SALT LAKE CITY — In a sports arena full of college students with newly minted degrees and career aspirations, a best-selling author advised University of Utah graduates not to get so buried in their responsibilities that they forget their dreams.

Ben Nemtin, star of MTV’s “The Buried Life,” told the graduating class of 2018 Thursday that his quest to accomplish items on his bucket list took him to Oprah Winfrey's couch and to the White House to play basketball with former President Barack Obama.

Along the way of what was to be a two-week exercise with some buddies now going on a decade, he learned important life lessons, among them that it's OK to ask for help, he said.

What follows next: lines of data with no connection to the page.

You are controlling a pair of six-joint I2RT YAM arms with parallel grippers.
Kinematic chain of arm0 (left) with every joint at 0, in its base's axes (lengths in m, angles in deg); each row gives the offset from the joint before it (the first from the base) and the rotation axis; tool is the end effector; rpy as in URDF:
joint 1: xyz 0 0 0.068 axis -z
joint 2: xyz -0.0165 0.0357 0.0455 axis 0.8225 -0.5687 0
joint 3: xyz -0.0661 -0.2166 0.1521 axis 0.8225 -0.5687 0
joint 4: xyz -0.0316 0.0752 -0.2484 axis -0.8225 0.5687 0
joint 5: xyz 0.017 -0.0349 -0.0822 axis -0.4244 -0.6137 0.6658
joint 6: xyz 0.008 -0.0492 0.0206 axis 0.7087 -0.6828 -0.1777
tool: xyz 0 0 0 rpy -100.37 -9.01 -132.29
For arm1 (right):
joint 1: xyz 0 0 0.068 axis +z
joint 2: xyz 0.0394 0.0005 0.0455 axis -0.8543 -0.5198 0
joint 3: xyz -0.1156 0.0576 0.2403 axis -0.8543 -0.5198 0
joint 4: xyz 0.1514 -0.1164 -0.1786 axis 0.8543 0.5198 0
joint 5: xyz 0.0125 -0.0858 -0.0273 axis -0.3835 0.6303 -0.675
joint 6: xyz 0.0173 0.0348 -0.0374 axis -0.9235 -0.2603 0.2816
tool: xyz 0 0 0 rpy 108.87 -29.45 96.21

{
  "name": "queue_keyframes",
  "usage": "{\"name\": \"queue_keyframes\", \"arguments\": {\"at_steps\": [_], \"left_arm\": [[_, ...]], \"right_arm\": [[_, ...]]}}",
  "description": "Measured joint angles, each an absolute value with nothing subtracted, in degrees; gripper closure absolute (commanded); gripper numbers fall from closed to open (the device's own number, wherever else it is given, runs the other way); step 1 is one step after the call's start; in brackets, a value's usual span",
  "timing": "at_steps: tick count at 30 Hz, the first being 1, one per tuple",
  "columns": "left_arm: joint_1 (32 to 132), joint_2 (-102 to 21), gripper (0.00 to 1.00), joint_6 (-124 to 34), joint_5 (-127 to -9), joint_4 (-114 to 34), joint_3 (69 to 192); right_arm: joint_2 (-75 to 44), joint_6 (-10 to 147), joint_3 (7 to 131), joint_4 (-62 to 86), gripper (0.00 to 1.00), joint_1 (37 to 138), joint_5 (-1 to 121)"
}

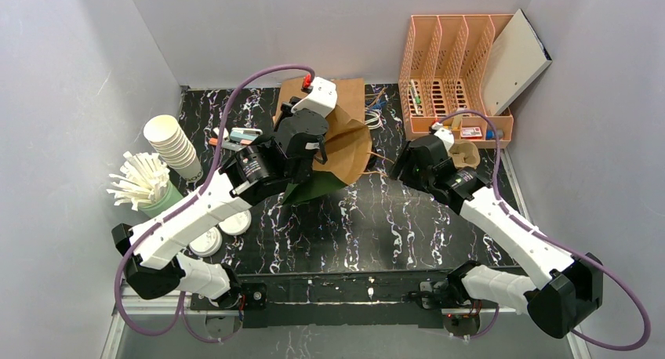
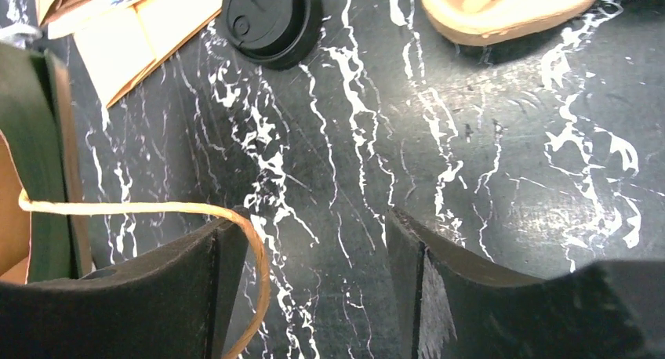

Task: Pack the takeout coffee
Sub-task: Open the takeout bag.

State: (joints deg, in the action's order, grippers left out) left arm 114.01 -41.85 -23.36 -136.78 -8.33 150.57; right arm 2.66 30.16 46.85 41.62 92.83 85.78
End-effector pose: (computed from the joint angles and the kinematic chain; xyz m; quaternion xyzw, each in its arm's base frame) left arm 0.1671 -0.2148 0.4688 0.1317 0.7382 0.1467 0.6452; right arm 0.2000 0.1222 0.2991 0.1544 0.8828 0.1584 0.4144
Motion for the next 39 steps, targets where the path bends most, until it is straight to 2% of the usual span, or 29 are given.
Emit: {"name": "queue_keyframes", "arguments": {"at_steps": [8, 15, 20, 23, 25, 29, 35, 39], "left_arm": [[114.0, -41.3, 1.0, -24.1, -137.2, -7.9, 150.2], [114.0, -39.2, 1.0, -30.5, -122.7, -8.2, 146.7], [114.0, -39.6, 1.0, -34.3, -114.5, -8.4, 144.1], [114.0, -39.9, 1.0, -35.5, -110.7, -8.5, 143.7], [114.0, -39.9, 1.0, -36.1, -108.7, -8.8, 143.5], [114.0, -39.9, 1.0, -37.0, -106.0, -9.4, 142.9], [114.0, -39.8, 1.0, -37.5, -104.6, -9.7, 142.5], [114.0, -39.4, 1.0, -37.5, -104.2, -9.7, 142.5]], "right_arm": [[4.4, 29.3, 46.8, 42.0, 0.22, 92.8, 89.5], [4.9, 37.3, 47.8, 37.1, 0.22, 92.8, 75.0], [4.5, 39.8, 52.1, 35.5, 0.04, 92.8, 66.4], [3.2, 40.7, 55.1, 34.7, 0.02, 92.8, 63.5], [2.4, 41.1, 56.2, 34.2, 0.02, 92.8, 61.8], [0.9, 40.8, 56.9, 33.6, 0.14, 92.8, 59.8], [-2.1, 36.9, 57.6, 33.8, 0.2, 92.8, 61.5], [-2.6, 34.6, 57.0, 33.5, 0.27, 92.8, 63.4]]}}
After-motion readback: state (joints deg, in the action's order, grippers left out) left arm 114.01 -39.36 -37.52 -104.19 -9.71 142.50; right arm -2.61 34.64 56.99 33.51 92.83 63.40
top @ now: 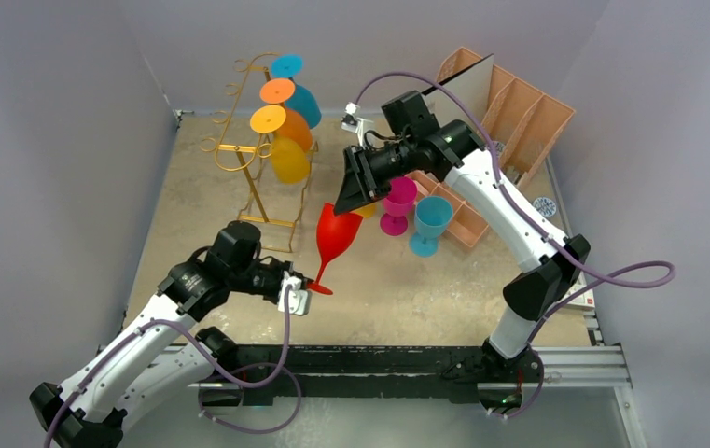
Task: Take the wine glass off the wine glass rack
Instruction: Place the wine glass at the center of the board.
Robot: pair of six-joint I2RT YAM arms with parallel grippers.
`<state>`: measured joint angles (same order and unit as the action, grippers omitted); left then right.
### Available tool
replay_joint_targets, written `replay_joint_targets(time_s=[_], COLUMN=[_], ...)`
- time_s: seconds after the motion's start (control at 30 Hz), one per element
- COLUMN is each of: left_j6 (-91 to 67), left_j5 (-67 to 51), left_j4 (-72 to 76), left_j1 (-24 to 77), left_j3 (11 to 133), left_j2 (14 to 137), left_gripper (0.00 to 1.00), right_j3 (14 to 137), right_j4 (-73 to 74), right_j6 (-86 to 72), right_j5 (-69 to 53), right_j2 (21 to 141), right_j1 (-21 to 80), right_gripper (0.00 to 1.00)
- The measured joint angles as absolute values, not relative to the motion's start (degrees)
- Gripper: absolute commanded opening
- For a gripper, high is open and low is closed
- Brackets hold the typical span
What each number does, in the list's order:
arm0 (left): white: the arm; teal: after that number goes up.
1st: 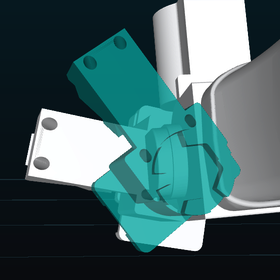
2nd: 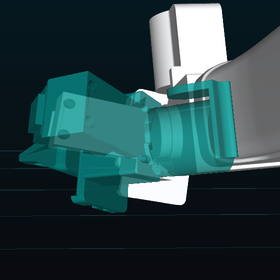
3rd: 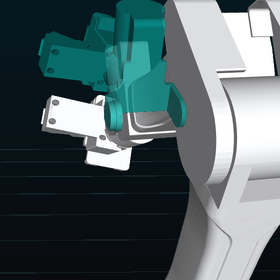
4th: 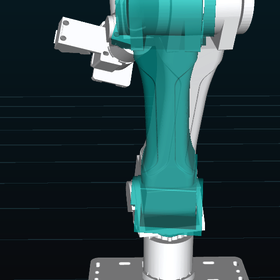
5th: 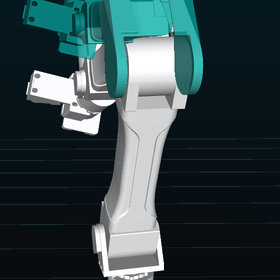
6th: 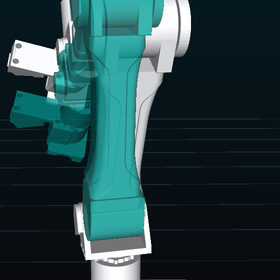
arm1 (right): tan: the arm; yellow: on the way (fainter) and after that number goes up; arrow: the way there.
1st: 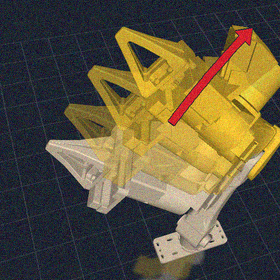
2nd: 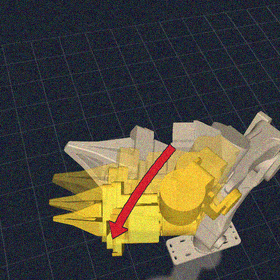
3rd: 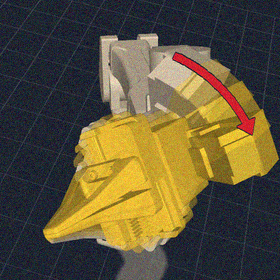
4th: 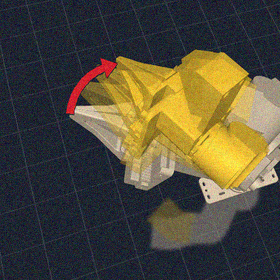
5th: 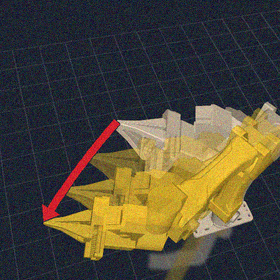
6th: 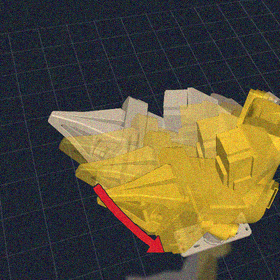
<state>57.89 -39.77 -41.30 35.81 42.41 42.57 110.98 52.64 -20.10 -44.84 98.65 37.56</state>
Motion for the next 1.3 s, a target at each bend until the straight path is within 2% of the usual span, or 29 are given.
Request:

"Asking for help in that time of need comes with no shame because whomever you go to help, you'll want to return the favor when they come to you in their time of need. This the world we want to create, a world of connectedness and compassion," Nemtin said, addressing graduates during the U.'s 149th commencement at the Jon M. Huntsman Center.

As much as Nemtin has enjoyed experiences on his bucket list, he told the graduates it had been far more satisfying to help others achieve theirs.

He lifted up the good works of U. students, including one who has created sleeping mats out of discarded grocery store bags, which she gives to people experiencing homelessness.

It should be easy for other U. students to follow suit because there's something about Utahns' nature that they are eager to lend a hand, he said.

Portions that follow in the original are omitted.